Yet another unexciting MPC meet is lined up this week. “We think the RBI’s tone will slowly tiptoe to ‘Gracklish’ from the usual ‘Hawk-Dove’ signaling, implying a non-committal stance and limited definite forward guidance ahead,” says a research report ‘RBI MPC Preview’ by Emkay Global Financial Services.
The fluidity of global narratives and policy repricing, in conjunction with the near-term problem-of-plenty on INR/bonds, could make it arduous for the RBI to find a balance in its policy biases, according to the report.
“While the upcoming policy may not see material changes in macro assessment by RBI, issues like 1) case & timing of policy pivot/stance change, 2) factors influencing liquidity management ahead and, of course, 3) assessing which part of the yield curve has the maximum juice, etc would be key for markets. While bull-steepening looks to be a popular trade, consistent repricing of Fed cuts could spill over into the RBI’s reaction function and will be cyclically noisy for bonds/FX,” it said.
What’s moved since the last MPC in Feb-24
The comfortable policy tone in Feb-24 was helped by healthy growth-inflation and external financing dynamics, topped by low volatility in global risk assets, as ‘Goldilocks’ became the dominant narrative.
There has been little change in domestic dynamics since: a) Healthy growth and in-inflation prints, with headline CPI poised to hit sub-4% briefly in Jul-Aug ’24. b) Comfortable external sector financing ahead, with FY24E/25E BoP headed for a USD38bn/USD20-30bn surplus. But there now appear cracks in the Goldilocks narrative (soft/no landing + rate cuts), wherein the global growth tale has not mellowed, but Fed rate-cut hopes are becoming moving goalposts again (Fed funds futures now attaching under-50% probability for a June cut). Meanwhile, Brent is up 15% since early Feb-24, and global supply-chain pressures have tightened with the protracted Red Sea crisis (albeit transport costs play a marginal role in global cost pressures).
Will 2024 see the RBI pivot on rates?
“We have long maintained that the RBI policy has been somewhat pegged to the Fed, specifically over the last two years, even as it formally targeted inflation. This seems fair, as external dynamics have been fluid, implying that the policy prerogative needs to be flexible for ensuring financial stability. The policy narrative has been explicitly domestic, but swift policy turns/pivots in the last two years have been purely influenced by the global cause (recall a few key pivots: Apr-22 – stance change followed by start of the rate hiking cycle; Apr-23 – surprise pause; Oct-23 – OMO sales communication). This suggests that when needed, the aim of financial stability may even precede inflation management,” said the report.
Will 2024 see a Fed cut? Emkay’s calculations suggest that key DMs would be lumbering into the last mile of disinflation which will stall at an elevated ~3.5% by end-2024 – absent a recession.
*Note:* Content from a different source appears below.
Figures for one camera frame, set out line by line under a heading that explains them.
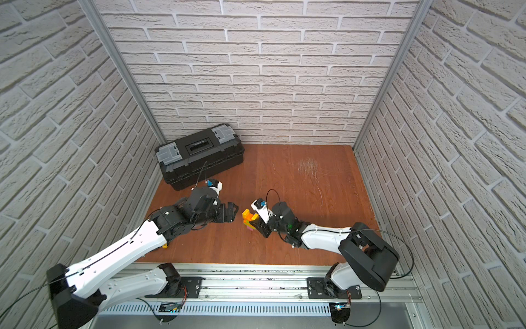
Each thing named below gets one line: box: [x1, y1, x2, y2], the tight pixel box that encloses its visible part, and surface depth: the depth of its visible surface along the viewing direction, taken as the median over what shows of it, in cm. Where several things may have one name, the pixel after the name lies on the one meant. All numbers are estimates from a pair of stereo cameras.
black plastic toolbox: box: [154, 123, 245, 190], surface depth 99 cm
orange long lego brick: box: [241, 208, 260, 222], surface depth 83 cm
Markets have already priced-in a more gradual pace of Fed easing. To date, this has not yet spilled over into EM CB pricing, including that of the RBI, but that could change soon.
“While we feel it is time to reassess our faith in the guidance of central banks, we think the Fed may be revisiting its mid-1990s strategy of ‘opportunistic disinflation’ – implying a shallower cut cycle and a real scenario of ‘no cut’ in 2024,” it said.
But can the RBI precede the Fed?
Emkay sees no merit in this.
1) Unless delayed Fed action comes with an immediate negative growth shock, we do not see a crash in EM risk assets, but there may be a little froth. The RBI would want to avoid adding to the noise, incl. that related to stance change.
2) INR/India bonds have a lot going for them fundamentally and could remain a cherrypicked play in EMs, albeit with RBI still saddled with managing the problem of plenty, esp. in 1HFY25.
Consistent foreign flows + easy or surplus system liquidity could lead to easier financial conditions = de facto mild rate cut, unless intervened/sterilized by the RBI. It would be pointless to add more to the bounty.
So RBI may be pegged to the Fed on rate actions, while still ensuring operative call money rates not going below repo (VRRR may stay the primary tool, but OMO sales could be used too, hinging on gauging the nature of liquidity/other global dynamics.